Ann-Marie Cahill will read anything and everything. From novels to trading cards to the inside of CD covers (they’re still a thing, right?). A good day is when her kids bring notes home from school. A bad day is when she has to pry a book from her kids’ hands. And then realizes where they get it from. The only thing Ann-Marie loves more than reading is travelling. She has expensive hobbies.

He’s the best at what he does. But what he does best isn’t very nice. A quick search of the best Wolverine comics will show plenty of violence, anger, blood, and pain. Most think Wolverine is a killing machine. Many fans think that’s what the comics should be. And there are a few out there (including some of his earliest writers) who are honestly surprised Wolverine lasted this long. Sure, there is a certain appeal to the Marvel bad-boy with his tough and rough outlook on life. But as seen through the amazing catalogue of work, Wolverine is a far more complex character. For much of his life, he didn’t know what was going on. And he sure as hell wasn’t eager to admit that to anyone else. It became one of the beautiful and fundamental elements of the best Wolverine comics: slow reveals of his history, tidbits and glimpses to give us an idea of who Wolverine was meant to be.

When the mantle was handed to X-23/Laura Kinney, there was concern this would be the end of The Wolverine. That has proven not to be the case. You can’t kill Wolverine. If anything, the spirit of the Wolverine lives on, and the comics are getting better and better each day. So, too, is the diversity of creators behind the character. In the early days, the majority of creative staff at Marvel was white-male dominated. I’ve used the phrase “pale, stale, and male” in the past, and it looks like I can use it again. With fresh new Wolverine stories, we are attracting a greater diversity of writers and artists. I’m looking forward to seeing more on this list in the future.

With that said, diversity in comics should not rely on a change of guard for the main characters or creative teams. If white male writers and artists can claim they can do a great job portraying characters of various genders and ethnicity, I’m pretty sure we can find more BIPOC and non-male creators for stories about the Wolverine, whether it is Logan, Laura, or the next generation after this. Wolverine is one of the best comic book characters of all time, and every version deserves to have their story told with a variety of life experiences and talent. These are the best Wolverine comics to date, and I believe there are even better ones to come.
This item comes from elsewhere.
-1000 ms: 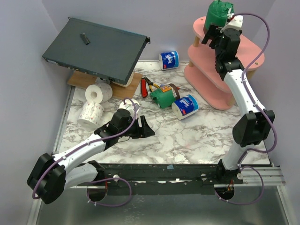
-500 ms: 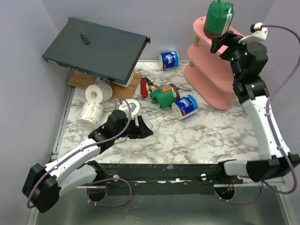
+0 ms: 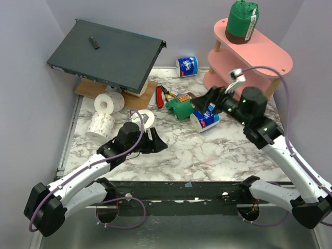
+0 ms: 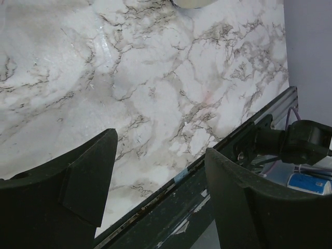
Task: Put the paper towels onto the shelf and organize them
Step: Adjust the paper towel at the center of the board.
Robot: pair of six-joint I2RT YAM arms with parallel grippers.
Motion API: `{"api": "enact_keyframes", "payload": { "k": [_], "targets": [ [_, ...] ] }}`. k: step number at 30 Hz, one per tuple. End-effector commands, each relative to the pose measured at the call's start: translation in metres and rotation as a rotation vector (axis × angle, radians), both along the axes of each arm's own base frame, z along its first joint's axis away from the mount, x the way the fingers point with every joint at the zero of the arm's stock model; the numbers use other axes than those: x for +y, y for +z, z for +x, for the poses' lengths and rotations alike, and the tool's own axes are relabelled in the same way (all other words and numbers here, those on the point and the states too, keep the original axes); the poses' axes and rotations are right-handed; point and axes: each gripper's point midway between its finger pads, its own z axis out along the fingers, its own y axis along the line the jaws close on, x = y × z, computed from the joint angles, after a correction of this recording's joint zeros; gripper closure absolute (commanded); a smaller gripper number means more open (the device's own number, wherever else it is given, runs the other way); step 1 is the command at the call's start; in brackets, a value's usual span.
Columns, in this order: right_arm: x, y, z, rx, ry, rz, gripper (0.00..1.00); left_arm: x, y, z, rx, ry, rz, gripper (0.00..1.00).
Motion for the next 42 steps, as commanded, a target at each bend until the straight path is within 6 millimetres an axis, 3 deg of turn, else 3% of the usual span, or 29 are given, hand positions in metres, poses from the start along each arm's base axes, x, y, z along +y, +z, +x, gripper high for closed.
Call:
{"api": "enact_keyframes", "payload": {
  "k": [1, 5, 8, 11, 17, 21, 27, 30, 31, 33, 42],
  "targets": [
    [0.005, -0.074, -0.01, 0.158, -0.094, -0.12, 0.02, -0.005, 0.013, 0.017, -0.026, 0.056, -0.018, 0.29],
    [-0.027, -0.123, -0.003, 0.261, -0.317, -0.121, 0.0, -0.018, 0.028, 0.034, -0.04, 0.092, -0.09, 0.29],
    [-0.042, -0.132, -0.01, 0.23, -0.378, -0.036, 0.0, -0.031, 0.046, 0.05, -0.079, 0.113, -0.165, 0.29],
    [-0.044, -0.136, -0.025, 0.207, -0.344, 0.042, 0.0, -0.042, 0.06, 0.068, -0.143, 0.149, -0.163, 0.29],
    [-0.042, -0.17, -0.046, 0.268, -0.271, -0.012, 0.0, -0.066, 0.076, 0.116, -0.199, 0.219, -0.162, 0.29],
    [-0.041, -0.179, -0.059, 0.275, -0.211, -0.041, 0.0, -0.072, 0.06, 0.151, -0.18, 0.3, -0.087, 0.29],
    [-0.049, -0.178, -0.071, 0.228, -0.193, -0.042, 0.0, -0.078, 0.026, 0.184, -0.078, 0.39, -0.097, 0.29],
    [-0.053, -0.175, -0.076, 0.218, -0.19, -0.046, 0.0, -0.08, 0.013, 0.192, -0.034, 0.418, -0.104, 0.26],
    [-0.052, -0.172, -0.078, 0.212, -0.185, -0.037, 0.0, -0.081, 0.011, 0.192, -0.029, 0.424, -0.104, 0.15],
    [-0.051, -0.17, -0.079, 0.205, -0.176, -0.023, 0.0, -0.079, 0.006, 0.195, -0.022, 0.44, -0.1, 0.02],
    [-0.049, -0.174, -0.081, 0.215, -0.166, -0.014, 0.0, -0.08, -0.01, 0.214, -0.021, 0.434, -0.121, 0.05]
  ]
}}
The Best Wolverine Comics from the Bronze Age

cover of The Incredible Hulk #181 (1974) by Len Wein

The Incredible Hulk #181 (1974) by Len Wein

Let’s be honest: if you can get your hands on an original copy of this comic, you won’t be reading it. You’ll be sealing it away until you can sell it to buy a house. It is considered the Holy Grail of comics and features the first full appearance of Wolverine with the added bonus of having him pitted against The Incredible Hulk. I mean, what an entrance! Wolvie has undergone some changes over the years, but this introduction gives us the basics: adamantium claws, and mutant powers for great stamina, speed, and strength. On the other hand, there is no mention of a healing factor, nor do we hear the name “Logan” (though we do hear “Weapon X”). If anything, this sets the scene for all future Wolverine comics — only tidbits of information are released purely at Wolverine’s leisure.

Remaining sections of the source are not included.